Task instructions — Print the data below exactly, but only the lines from the one containing "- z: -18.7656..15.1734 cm" down to the one containing "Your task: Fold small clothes", inclusive.

Source data
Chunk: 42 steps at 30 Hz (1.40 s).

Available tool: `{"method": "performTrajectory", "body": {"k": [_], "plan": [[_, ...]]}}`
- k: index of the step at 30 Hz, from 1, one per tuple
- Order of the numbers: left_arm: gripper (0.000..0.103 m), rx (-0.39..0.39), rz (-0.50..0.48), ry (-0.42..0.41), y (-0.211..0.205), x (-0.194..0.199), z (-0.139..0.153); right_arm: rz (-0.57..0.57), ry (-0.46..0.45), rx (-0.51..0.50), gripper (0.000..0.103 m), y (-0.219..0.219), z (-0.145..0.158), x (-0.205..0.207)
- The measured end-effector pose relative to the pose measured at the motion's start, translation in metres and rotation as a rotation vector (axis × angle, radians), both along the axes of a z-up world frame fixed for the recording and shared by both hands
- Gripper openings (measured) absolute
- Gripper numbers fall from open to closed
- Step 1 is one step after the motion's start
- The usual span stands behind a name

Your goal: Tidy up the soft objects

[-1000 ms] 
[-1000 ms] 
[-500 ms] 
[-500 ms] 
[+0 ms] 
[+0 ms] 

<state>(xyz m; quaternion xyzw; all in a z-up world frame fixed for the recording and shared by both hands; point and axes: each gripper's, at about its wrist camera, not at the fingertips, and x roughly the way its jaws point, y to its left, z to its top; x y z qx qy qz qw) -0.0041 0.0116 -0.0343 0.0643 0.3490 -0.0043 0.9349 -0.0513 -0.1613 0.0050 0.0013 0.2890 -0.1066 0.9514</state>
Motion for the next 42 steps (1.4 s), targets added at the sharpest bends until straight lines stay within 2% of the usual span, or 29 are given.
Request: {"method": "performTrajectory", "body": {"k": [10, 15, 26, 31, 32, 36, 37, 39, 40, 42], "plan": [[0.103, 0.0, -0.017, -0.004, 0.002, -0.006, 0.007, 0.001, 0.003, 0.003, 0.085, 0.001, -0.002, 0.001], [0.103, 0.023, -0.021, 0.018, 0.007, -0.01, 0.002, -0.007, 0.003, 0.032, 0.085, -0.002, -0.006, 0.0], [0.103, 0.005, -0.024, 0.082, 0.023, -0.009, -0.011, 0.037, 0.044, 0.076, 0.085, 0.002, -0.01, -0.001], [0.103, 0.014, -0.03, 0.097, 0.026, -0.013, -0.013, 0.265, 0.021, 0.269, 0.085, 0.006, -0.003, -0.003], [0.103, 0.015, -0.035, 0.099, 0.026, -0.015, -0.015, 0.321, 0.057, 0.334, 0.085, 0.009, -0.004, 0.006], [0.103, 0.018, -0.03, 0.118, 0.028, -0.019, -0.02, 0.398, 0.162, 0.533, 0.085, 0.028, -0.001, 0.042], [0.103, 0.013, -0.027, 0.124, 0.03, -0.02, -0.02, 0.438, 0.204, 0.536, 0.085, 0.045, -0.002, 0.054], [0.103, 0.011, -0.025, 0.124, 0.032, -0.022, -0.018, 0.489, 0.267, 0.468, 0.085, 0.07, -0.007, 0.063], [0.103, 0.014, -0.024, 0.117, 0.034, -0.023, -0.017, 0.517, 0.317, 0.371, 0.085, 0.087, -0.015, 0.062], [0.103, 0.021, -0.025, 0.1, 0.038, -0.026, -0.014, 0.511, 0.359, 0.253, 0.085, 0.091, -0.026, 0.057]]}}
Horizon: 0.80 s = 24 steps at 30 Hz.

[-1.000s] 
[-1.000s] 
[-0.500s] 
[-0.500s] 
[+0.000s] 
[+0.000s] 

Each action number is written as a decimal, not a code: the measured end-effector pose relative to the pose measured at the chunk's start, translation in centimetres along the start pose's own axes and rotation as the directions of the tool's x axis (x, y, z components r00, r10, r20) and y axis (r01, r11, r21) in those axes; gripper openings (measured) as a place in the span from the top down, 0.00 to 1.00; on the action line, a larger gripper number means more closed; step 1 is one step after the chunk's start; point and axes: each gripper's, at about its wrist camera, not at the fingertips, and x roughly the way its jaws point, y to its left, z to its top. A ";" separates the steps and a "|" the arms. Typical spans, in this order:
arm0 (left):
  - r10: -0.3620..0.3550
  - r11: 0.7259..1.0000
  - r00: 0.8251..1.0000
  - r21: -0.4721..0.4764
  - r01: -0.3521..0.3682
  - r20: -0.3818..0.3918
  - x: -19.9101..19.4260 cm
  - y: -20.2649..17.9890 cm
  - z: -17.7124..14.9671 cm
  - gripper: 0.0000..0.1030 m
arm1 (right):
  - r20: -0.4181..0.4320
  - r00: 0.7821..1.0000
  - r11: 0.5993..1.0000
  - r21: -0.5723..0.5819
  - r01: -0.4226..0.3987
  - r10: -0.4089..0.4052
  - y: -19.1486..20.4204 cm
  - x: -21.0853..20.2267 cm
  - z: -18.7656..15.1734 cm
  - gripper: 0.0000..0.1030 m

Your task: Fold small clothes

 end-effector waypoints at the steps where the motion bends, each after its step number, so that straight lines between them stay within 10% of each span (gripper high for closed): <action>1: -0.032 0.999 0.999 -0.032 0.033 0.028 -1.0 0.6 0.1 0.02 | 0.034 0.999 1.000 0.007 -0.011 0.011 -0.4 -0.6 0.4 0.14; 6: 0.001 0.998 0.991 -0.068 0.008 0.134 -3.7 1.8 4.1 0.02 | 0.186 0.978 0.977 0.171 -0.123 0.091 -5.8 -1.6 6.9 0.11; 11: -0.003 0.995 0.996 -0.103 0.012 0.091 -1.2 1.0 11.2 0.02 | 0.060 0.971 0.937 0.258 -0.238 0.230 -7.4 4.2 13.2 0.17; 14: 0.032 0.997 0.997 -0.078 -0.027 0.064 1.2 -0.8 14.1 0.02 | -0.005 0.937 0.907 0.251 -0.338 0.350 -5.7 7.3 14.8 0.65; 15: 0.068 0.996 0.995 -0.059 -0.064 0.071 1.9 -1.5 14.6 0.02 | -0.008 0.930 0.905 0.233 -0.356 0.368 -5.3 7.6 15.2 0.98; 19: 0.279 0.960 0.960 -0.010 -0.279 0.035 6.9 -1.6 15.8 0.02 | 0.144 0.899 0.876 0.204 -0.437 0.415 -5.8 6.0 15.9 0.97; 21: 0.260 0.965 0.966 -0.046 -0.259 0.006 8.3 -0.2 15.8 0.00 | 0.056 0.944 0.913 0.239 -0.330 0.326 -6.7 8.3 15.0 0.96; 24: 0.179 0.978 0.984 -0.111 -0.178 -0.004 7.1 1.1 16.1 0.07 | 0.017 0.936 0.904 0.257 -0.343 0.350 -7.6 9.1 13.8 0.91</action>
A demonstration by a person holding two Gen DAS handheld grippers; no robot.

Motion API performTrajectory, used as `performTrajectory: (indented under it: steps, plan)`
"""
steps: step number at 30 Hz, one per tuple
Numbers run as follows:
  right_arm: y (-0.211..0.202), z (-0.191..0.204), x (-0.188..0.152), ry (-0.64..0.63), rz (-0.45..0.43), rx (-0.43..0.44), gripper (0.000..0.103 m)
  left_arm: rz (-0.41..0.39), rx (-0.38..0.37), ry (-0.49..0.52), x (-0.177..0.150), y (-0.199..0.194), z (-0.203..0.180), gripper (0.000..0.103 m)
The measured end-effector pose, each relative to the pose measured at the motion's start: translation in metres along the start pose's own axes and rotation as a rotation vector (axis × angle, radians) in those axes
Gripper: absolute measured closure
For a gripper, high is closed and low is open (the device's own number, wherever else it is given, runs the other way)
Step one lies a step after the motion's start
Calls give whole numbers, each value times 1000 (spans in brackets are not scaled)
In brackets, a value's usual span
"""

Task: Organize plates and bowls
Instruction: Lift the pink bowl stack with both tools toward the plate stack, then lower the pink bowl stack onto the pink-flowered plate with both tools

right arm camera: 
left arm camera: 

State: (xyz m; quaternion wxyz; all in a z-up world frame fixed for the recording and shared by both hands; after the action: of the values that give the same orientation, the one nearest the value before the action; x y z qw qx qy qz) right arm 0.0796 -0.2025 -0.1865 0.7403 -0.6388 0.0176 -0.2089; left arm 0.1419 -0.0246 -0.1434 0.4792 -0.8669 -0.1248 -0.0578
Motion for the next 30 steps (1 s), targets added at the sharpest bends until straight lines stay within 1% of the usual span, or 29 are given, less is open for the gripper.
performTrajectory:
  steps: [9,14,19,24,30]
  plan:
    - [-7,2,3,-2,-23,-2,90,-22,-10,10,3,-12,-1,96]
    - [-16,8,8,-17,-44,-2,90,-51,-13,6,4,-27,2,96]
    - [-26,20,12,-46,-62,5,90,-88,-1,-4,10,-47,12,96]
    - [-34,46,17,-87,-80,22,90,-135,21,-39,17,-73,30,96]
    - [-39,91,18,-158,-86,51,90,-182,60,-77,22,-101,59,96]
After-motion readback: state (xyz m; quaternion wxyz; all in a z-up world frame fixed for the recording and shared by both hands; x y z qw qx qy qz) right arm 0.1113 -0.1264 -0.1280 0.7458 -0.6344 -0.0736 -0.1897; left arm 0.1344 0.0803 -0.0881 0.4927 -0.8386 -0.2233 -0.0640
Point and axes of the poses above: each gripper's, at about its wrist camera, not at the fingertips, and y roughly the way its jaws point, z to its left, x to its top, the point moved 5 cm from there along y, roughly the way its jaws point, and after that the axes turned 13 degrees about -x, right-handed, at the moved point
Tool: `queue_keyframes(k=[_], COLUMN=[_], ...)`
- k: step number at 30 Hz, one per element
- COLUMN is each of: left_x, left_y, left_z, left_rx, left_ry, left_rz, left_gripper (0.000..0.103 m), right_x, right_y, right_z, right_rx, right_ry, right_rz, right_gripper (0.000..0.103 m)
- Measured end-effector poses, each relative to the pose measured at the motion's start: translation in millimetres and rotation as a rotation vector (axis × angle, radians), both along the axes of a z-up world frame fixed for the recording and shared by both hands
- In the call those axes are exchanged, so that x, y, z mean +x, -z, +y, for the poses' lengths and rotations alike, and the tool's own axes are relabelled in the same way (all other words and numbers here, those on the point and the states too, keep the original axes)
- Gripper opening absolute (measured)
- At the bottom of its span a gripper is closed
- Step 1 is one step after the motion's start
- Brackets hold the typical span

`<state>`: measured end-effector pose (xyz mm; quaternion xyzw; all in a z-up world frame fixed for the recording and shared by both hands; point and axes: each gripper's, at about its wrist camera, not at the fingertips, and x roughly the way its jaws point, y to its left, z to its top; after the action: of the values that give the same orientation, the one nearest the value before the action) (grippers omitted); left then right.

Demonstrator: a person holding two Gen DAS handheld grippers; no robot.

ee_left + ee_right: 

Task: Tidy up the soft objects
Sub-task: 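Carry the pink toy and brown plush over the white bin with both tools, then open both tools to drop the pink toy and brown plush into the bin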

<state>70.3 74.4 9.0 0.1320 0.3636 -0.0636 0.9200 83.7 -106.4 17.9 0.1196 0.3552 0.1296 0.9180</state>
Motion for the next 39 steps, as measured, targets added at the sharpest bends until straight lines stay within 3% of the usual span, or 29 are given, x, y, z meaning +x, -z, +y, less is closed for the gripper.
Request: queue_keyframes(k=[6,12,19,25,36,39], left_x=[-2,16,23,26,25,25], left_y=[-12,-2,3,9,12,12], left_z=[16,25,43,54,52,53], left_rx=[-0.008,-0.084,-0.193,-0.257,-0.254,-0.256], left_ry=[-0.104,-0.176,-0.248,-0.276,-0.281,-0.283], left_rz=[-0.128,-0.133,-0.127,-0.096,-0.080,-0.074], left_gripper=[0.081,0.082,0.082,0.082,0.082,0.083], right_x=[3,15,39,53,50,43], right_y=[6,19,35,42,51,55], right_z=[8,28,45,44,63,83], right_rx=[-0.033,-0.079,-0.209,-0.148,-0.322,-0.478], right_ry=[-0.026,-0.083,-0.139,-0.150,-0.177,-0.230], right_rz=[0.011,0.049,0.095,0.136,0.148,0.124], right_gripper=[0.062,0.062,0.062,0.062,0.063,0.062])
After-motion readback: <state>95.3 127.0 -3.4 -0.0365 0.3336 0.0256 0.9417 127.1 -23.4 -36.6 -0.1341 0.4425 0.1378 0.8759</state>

Task response —
  - z: -18.7656..15.1734 cm
  - gripper: 0.0000..0.1030 m

Your task: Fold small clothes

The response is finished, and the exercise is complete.